ACTIVITY:
Using the listing below, select the lines with the word "wrist" and copy them.

THE DATA:
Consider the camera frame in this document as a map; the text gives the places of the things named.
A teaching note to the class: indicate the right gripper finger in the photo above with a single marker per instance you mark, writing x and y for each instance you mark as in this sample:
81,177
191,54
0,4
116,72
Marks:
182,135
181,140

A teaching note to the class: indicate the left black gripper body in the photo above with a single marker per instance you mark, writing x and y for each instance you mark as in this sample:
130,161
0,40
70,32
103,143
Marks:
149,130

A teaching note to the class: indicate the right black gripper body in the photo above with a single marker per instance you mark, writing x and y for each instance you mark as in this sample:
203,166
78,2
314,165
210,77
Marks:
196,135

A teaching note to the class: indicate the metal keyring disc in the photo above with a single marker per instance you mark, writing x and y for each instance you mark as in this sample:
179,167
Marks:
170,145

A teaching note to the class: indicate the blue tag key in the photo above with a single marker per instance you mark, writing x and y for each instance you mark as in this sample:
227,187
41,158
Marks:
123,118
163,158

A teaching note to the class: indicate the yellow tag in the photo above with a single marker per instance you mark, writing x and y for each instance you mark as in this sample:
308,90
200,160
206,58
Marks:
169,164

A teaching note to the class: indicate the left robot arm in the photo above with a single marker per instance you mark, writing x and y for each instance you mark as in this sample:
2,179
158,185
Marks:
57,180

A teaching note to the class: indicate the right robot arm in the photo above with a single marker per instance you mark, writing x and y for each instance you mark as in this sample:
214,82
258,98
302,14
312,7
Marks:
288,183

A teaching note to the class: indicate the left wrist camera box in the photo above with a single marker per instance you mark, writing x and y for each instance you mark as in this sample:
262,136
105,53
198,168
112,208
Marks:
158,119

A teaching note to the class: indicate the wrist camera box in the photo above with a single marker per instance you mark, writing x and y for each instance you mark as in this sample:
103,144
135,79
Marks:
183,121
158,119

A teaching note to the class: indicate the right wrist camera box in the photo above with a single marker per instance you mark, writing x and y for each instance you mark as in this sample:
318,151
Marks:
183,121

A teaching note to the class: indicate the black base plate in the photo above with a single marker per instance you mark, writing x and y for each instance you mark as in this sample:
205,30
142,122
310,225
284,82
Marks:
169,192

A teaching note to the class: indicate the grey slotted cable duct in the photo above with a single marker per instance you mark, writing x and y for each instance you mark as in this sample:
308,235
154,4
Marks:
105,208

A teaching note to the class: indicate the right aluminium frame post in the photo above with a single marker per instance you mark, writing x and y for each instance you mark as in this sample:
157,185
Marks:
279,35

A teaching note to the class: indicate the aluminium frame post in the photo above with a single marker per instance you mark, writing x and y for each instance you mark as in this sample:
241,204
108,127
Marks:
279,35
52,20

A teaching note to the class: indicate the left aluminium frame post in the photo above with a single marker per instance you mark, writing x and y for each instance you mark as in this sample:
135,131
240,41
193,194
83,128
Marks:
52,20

RESPONSE TO THIS EXERCISE:
A teaching note to the class: indicate the left wrist camera box in the photo above with a single marker per instance you mark, writing x and y for each instance you mark as in this sample:
A teaching note to the class: indicate the wrist camera box in the photo above with a single marker per instance you mark, writing x and y for each instance you mark as in this sample:
A teaching note to the class: indicate the right wrist camera box in the photo above with a single marker per instance you mark, writing x and y for each instance you mark as in this sample:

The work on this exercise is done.